A couple of high-profile cases illustrate the dangers facing overly successful crowdfunding campaigns.
Many entrepreneurs want to raise as much money as possible during a campaign, yet fail to fully appreciate the relationship between capital and customer fulfillment. For instance, Pebble had 65,607 product orders in its first campaign, while Formlabs had 1,028. Pebble raised 3.5X as much money as Formlabs but also had to handle fulfilling orders, customer service, etc. for 64X more customers. As a mass market product, the Pebble team was further divided by preparing for retail launches. That is a lot to take on all at once.
Capital won’t make you smarter. It comes with no special insights and can’t solve problems unless the company is properly designed to deploy it. Consider this when calibrating your ambition for a campaign.
These stories don’t mean that heavily funded projects are doomed. The Flow Beehive raised $13M on IndieGoGo, had 38,000 backers, shipped successfully and is now a going concern. But it’s a flat pack wooden frame that the buyer assembles. There are only so many points of failure, and the core technology is as old as modern agriculture.
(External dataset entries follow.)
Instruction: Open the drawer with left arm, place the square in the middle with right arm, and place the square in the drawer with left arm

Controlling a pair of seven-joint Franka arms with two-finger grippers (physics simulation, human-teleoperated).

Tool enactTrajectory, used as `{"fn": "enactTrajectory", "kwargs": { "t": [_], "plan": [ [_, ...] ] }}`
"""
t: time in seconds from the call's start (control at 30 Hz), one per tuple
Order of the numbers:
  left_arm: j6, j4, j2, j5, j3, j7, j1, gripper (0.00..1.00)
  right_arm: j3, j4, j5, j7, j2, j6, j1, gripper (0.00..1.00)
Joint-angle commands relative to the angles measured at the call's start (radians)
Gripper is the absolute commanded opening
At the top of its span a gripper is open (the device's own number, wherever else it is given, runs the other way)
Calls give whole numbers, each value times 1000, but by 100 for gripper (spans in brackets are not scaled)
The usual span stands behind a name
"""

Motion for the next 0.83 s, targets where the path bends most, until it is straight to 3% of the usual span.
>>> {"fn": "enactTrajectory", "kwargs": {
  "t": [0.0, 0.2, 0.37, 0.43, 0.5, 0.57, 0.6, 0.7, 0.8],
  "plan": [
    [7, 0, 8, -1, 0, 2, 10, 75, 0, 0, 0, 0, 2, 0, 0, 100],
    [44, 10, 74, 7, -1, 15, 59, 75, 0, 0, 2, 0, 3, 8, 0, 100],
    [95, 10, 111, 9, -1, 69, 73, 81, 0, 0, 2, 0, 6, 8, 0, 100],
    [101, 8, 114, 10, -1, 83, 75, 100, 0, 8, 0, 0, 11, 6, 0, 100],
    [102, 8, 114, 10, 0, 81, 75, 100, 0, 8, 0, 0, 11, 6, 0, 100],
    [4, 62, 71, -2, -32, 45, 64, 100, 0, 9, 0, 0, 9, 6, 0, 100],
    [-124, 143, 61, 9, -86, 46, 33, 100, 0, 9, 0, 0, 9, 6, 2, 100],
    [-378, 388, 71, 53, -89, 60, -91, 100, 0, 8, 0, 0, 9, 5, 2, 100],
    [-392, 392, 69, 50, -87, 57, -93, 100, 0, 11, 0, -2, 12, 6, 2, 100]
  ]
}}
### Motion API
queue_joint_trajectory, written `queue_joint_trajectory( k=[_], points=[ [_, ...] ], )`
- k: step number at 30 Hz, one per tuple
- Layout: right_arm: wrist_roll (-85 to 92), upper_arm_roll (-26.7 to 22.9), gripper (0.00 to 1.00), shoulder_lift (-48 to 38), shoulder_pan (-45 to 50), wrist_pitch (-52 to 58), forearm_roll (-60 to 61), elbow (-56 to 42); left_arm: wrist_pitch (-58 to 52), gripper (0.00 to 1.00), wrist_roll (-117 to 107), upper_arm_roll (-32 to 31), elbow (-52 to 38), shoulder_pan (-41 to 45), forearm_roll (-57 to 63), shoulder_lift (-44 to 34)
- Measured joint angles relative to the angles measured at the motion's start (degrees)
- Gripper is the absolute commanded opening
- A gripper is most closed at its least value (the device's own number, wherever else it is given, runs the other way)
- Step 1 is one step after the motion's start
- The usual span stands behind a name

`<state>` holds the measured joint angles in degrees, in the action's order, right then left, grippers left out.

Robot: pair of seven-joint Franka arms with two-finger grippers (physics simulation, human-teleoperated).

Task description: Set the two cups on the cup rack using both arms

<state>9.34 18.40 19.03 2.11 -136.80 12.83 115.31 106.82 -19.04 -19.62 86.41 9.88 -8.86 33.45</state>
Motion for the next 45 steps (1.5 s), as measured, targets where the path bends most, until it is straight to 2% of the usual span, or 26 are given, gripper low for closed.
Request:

This data isn’t a criticism of Kickstarter or the creators of these projects. Kickstarter has always told creators that it is “not a store” or a replacement for VC. It’s also important to say that a VC-scale outcome shouldn’t be the goal or even the primary metric of success in crowdfunding. Still, many entrepreneurs view it as such.
Fundraising isn’t an end unto itself and won’t determine your ultimate success or failure, so keep focused on the real mission. Remember, Misfit “only” raised $847K on IndieGoGo, which is only a modest success by comparison to other projects, but it also represents the second best exit for a company that launched via crowdfunding.